Motorrad

Reisen auf zwei Rädern: Bodensee

Viele Jahre war meine liebste Art zu reisen, die mit dem Motorrad. Ein kleiner Blick zurück auf die Anfänge macht deutlich, wie sehr sich unsere Welt gewandelt hat.

Armin

Eigentlich hat es 1976 begonnen. Noch waren die meisten von uns mit dem Fahrrad unterwegs, einige hatten schon ein Mofa, in unserer Region war das in der Regel ein Kreidler MF2. Ich war damals noch per Rennrad mit Vier-Gang-Zahnradschaltung unterwegs und war noch nicht besonders interessiert an der motorisierten Fortbewegung. Dass sich das innerhalb einiger Monate ändern würde, war mir aber klar. Also hab ich die Kumpels bequatscht, ein letztes Mal eine gemeinsame Radtour zu unternehmen. Diese Tour machte ausgesprochen viel Spaß, doch wie erwartet waren alle Beteiligten schon bald motorisiert unterwegs.

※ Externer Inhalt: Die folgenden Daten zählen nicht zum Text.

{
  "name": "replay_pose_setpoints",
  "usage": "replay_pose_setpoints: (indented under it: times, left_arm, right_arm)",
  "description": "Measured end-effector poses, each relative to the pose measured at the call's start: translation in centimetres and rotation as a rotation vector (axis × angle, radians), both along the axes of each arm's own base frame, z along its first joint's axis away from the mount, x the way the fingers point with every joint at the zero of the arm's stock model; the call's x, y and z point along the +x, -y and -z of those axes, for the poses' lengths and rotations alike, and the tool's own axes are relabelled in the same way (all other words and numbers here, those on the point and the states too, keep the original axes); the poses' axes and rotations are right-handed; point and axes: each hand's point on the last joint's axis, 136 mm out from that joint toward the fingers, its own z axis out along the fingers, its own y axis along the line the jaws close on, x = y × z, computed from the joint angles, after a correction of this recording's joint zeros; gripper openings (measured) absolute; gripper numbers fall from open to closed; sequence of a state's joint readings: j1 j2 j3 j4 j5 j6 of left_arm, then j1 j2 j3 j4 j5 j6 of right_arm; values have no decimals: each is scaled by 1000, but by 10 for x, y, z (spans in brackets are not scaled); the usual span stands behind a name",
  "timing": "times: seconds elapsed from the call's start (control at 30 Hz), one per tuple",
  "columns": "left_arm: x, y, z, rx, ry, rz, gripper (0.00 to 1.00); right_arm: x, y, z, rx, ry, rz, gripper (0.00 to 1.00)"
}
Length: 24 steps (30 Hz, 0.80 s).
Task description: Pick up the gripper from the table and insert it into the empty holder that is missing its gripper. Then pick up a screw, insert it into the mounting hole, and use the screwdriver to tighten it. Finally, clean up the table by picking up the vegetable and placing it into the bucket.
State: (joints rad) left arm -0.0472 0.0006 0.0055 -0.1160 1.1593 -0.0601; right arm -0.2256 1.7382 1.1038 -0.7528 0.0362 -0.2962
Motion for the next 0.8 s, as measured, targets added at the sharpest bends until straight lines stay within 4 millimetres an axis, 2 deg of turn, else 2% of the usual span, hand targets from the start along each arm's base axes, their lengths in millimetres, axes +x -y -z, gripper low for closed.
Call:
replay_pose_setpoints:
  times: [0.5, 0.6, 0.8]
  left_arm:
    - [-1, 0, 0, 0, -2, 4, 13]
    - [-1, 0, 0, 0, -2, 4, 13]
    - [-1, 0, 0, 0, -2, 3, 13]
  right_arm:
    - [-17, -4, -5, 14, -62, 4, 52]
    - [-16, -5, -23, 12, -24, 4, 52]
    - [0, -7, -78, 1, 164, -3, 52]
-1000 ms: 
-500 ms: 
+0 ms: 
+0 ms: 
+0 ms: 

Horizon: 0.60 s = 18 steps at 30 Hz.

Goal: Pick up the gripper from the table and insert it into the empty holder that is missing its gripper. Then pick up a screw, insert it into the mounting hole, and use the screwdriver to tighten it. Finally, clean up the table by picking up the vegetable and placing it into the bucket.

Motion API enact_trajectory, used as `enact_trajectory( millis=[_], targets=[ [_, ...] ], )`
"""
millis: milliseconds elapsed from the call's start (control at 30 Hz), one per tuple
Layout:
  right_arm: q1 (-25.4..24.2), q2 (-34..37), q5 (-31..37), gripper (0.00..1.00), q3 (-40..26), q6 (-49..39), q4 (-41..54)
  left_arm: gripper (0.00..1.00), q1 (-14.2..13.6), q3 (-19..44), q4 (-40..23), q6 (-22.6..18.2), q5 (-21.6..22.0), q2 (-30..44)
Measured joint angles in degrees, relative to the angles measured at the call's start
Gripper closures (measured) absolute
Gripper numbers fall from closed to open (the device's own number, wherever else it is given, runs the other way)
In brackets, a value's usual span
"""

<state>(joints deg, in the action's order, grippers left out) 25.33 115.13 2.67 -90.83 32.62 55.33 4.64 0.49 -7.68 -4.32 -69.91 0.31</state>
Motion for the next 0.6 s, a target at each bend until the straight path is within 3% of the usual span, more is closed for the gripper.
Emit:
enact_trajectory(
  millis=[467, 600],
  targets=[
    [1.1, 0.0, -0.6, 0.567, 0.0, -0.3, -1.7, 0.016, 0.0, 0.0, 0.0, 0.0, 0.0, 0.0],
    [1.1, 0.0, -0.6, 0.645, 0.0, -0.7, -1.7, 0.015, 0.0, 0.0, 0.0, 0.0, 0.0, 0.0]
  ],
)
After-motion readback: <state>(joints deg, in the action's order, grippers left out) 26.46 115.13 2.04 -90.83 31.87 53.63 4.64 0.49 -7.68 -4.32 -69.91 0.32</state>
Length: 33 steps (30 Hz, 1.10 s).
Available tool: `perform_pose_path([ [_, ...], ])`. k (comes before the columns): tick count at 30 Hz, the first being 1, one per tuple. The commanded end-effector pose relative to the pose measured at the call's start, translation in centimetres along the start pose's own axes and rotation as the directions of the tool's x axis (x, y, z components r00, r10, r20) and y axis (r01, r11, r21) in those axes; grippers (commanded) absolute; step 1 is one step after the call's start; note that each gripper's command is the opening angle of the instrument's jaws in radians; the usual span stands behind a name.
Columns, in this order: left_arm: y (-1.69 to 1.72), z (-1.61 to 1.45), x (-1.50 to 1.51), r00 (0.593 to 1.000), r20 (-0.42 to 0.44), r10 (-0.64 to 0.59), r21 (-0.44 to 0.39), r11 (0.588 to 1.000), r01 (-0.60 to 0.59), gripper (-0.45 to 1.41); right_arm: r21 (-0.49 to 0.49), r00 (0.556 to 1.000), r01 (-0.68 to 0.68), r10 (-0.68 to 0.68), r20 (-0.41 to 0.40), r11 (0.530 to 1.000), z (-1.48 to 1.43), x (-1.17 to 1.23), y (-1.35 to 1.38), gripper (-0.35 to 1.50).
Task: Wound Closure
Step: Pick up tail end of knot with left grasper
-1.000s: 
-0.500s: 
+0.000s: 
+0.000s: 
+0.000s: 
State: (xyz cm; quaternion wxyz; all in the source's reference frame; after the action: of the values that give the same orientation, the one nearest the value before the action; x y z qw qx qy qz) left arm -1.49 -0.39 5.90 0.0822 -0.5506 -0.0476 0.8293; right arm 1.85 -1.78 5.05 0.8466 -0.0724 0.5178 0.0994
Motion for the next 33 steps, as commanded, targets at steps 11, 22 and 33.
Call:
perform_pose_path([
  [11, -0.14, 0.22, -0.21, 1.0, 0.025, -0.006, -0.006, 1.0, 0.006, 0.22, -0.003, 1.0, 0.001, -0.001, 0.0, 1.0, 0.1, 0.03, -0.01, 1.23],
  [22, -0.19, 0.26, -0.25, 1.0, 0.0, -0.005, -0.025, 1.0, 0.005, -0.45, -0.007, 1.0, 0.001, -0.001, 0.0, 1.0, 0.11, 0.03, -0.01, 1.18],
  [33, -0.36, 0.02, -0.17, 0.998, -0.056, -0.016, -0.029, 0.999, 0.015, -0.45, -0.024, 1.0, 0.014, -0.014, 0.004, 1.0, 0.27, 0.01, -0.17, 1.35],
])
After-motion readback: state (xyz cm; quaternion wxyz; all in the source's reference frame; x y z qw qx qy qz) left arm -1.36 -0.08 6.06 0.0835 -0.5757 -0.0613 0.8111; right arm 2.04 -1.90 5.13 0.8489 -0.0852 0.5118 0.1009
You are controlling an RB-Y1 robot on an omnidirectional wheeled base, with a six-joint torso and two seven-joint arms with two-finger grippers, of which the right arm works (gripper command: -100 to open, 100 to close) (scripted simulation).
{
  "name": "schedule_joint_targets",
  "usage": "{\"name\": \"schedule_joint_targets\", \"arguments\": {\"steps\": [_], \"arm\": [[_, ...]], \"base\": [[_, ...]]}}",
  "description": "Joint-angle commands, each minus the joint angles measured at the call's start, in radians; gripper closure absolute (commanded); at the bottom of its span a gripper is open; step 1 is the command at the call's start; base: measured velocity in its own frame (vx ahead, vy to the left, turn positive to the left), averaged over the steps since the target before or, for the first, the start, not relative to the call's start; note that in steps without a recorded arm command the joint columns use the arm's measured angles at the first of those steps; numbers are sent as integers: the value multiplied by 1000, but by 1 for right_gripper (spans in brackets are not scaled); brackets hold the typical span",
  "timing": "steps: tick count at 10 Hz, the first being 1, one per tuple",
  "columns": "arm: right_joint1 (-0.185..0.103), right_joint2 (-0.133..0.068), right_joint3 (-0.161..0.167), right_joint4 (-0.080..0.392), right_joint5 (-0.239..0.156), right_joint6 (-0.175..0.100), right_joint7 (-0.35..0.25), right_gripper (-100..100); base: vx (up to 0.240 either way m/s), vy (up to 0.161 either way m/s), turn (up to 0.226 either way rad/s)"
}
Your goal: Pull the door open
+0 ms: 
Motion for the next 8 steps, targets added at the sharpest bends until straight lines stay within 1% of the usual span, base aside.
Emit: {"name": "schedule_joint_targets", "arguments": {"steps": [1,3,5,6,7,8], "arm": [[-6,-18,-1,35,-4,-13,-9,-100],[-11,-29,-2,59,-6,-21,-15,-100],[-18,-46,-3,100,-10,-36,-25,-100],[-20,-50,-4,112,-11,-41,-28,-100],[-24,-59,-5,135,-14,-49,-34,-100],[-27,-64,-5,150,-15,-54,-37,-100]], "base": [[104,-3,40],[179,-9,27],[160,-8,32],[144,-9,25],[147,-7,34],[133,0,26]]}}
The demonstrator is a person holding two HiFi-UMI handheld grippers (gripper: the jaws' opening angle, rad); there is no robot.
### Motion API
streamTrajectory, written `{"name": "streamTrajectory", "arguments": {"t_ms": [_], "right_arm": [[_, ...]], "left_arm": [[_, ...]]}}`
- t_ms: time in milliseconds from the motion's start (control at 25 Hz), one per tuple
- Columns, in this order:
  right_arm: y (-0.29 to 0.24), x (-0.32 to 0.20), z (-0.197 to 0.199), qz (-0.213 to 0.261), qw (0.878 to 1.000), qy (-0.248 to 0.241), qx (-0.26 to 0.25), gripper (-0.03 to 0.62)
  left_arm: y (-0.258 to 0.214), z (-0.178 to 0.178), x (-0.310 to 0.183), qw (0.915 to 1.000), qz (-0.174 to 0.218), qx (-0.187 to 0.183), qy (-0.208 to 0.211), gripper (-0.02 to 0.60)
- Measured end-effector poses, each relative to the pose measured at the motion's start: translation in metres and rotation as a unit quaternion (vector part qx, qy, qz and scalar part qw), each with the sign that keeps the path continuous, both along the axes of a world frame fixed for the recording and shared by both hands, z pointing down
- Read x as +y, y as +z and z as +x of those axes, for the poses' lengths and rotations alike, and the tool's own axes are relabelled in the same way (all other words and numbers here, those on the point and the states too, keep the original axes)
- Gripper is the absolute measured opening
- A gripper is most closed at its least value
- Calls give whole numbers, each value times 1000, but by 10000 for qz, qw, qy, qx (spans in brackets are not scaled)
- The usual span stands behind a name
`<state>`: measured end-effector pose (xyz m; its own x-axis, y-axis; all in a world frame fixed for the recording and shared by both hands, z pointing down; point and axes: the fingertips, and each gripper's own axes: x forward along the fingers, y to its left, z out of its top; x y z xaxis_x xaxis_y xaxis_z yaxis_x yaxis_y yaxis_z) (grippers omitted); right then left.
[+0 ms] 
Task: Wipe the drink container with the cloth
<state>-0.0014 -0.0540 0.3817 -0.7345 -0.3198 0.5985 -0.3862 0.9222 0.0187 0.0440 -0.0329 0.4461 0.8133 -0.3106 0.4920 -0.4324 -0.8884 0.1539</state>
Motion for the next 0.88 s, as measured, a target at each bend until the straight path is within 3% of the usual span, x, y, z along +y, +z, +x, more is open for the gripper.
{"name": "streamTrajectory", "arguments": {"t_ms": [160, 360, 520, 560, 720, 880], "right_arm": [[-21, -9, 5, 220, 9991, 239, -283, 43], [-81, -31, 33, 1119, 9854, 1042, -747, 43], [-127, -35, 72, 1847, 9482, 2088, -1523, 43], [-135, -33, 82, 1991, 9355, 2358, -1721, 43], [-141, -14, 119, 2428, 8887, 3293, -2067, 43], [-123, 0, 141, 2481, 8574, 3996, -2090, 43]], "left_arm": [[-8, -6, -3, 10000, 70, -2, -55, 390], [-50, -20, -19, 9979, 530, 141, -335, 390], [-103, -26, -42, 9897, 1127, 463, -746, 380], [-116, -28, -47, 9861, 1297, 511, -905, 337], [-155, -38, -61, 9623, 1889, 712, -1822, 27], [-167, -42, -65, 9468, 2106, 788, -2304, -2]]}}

Noch schlug ich die meisten Mofas mit dem Rennrad locker, aber irgendwann setzte sich auch bei mir der Wunsch nach einem Mokick durch. Und schon nach den ersten paar Monaten dann auch das Verlangen, mal eine kleine Reise zu unternehmen. Was aus heutiger Sicht ziemlich abenteuerlich war, angesichts doch eher minimaler Schrauberkenntnisse und eines Kreidler-Mokicks, das in zehn Jahren vier Vorbesitzer und schon den ersten Motorschaden hinter sich hatte. Immerhin lagen rund 500 Kilometer vor uns.

Wir waren gerade aus dem Familienurlaub an der französischen Atlantik-Küste zurück, als Freund Ingo und ich die Mokicks beluden, um uns auf einen einwöchigen Trip Richtung Bodensee auf den Weg zu machen. Noch waren Ferien und das Wetter gut.

Die erste Übernachtung war auch schon gebucht, Tübingen war das Etappenziel. Ingo kannte dort jemanden, bei dem wir eine Nacht kostenfrei unterkriechen konnten, schließlich waren unsere finanziellen Mittel noch sehr knapp, sprich auf das angesparte Taschengeld reduziert. Bei mir waren das damals dreißig Deutsche Mark, große Sprünge waren also nicht drin.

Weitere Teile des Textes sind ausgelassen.